◆ Exercise aim: A word-for-word retyping of the listing is the goal.

◆ Material provided:
== Segment start ==
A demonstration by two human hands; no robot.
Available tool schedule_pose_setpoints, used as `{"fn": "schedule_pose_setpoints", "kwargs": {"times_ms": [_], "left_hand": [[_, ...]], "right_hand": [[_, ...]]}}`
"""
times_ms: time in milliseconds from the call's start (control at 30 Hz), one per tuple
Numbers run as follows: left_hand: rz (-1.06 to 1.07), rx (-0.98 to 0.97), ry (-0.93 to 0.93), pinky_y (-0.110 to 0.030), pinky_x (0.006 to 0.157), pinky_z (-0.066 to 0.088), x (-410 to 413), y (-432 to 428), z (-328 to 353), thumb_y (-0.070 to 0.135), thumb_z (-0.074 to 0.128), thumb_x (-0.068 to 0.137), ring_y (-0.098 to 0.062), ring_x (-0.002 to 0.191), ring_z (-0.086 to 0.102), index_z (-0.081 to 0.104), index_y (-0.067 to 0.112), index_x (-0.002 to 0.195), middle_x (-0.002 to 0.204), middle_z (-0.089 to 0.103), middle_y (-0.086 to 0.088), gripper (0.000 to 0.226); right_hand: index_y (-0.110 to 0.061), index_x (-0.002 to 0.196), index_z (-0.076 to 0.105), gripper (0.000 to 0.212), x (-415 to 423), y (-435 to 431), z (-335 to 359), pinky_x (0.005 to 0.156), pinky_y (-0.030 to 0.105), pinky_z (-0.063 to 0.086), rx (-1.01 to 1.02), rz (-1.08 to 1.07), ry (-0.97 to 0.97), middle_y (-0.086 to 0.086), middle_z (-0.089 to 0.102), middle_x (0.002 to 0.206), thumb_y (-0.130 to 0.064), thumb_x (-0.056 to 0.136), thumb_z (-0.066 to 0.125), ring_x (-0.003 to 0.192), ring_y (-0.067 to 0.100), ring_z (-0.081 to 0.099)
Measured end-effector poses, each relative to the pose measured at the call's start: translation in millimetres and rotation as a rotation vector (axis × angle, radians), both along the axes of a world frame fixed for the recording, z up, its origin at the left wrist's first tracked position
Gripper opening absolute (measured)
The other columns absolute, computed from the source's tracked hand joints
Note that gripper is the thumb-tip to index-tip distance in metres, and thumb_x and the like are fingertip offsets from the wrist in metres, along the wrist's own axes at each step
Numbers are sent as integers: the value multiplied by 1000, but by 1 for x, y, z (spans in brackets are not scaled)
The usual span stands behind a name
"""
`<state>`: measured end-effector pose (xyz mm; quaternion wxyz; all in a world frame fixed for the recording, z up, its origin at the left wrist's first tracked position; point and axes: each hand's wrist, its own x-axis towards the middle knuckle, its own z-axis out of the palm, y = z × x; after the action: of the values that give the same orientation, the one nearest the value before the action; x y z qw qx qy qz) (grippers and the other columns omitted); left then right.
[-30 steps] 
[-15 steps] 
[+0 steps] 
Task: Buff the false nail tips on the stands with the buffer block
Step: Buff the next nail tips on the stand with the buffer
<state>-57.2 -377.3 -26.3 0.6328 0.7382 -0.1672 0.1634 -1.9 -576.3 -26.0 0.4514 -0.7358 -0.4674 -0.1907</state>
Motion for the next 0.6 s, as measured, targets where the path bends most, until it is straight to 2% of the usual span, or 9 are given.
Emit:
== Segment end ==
◆ Task output:
A demonstration by two human hands; no robot.
Available tool schedule_pose_setpoints, used as `{"fn": "schedule_pose_setpoints", "kwargs": {"times_ms": [_], "left_hand": [[_, ...]], "right_hand": [[_, ...]]}}`
"""
times_ms: time in milliseconds from the call's start (control at 30 Hz), one per tuple
Numbers run as follows: left_hand: rz (-1.06 to 1.07), rx (-0.98 to 0.97), ry (-0.93 to 0.93), pinky_y (-0.110 to 0.030), pinky_x (0.006 to 0.157), pinky_z (-0.066 to 0.088), x (-410 to 413), y (-432 to 428), z (-328 to 353), thumb_y (-0.070 to 0.135), thumb_z (-0.074 to 0.128), thumb_x (-0.068 to 0.137), ring_y (-0.098 to 0.062), ring_x (-0.002 to 0.191), ring_z (-0.086 to 0.102), index_z (-0.081 to 0.104), index_y (-0.067 to 0.112), index_x (-0.002 to 0.195), middle_x (-0.002 to 0.204), middle_z (-0.089 to 0.103), middle_y (-0.086 to 0.088), gripper (0.000 to 0.226); right_hand: index_y (-0.110 to 0.061), index_x (-0.002 to 0.196), index_z (-0.076 to 0.105), gripper (0.000 to 0.212), x (-415 to 423), y (-435 to 431), z (-335 to 359), pinky_x (0.005 to 0.156), pinky_y (-0.030 to 0.105), pinky_z (-0.063 to 0.086), rx (-1.01 to 1.02), rz (-1.08 to 1.07), ry (-0.97 to 0.97), middle_y (-0.086 to 0.086), middle_z (-0.089 to 0.102), middle_x (0.002 to 0.206), thumb_y (-0.130 to 0.064), thumb_x (-0.056 to 0.136), thumb_z (-0.066 to 0.125), ring_x (-0.003 to 0.192), ring_y (-0.067 to 0.100), ring_z (-0.081 to 0.099)
Measured end-effector poses, each relative to the pose measured at the call's start: translation in millimetres and rotation as a rotation vector (axis × angle, radians), both along the axes of a world frame fixed for the recording, z up, its origin at the left wrist's first tracked position
Gripper opening absolute (measured)
The other columns absolute, computed from the source's tracked hand joints
Note that gripper is the thumb-tip to index-tip distance in metres, and thumb_x and the like are fingertip offsets from the wrist in metres, along the wrist's own axes at each step
Numbers are sent as integers: the value multiplied by 1000, but by 1 for x, y, z (spans in brackets are not scaled)
The usual span stands behind a name
"""
`<state>`: measured end-effector pose (xyz mm; quaternion wxyz; all in a world frame fixed for the recording, z up, its origin at the left wrist's first tracked position; point and axes: each hand's wrist, its own x-axis towards the middle knuckle, its own z-axis out of the palm, y = z × x; after the action: of the values that give the same orientation, the one nearest the value before the action; x y z qw qx qy qz) (grippers and the other columns omitted); left then right.
[-30 steps] 
[-15 steps] 
[+0 steps] 
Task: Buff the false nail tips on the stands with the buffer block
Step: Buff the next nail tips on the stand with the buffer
<state>-57.2 -377.3 -26.3 0.6328 0.7382 -0.1672 0.1634 -1.9 -576.3 -26.0 0.4514 -0.7358 -0.4674 -0.1907</state>
Motion for the next 0.6 s, as measured, targets where the path bends most, until it is straight to 2% of the usual span, or 9 are given.
Emit:

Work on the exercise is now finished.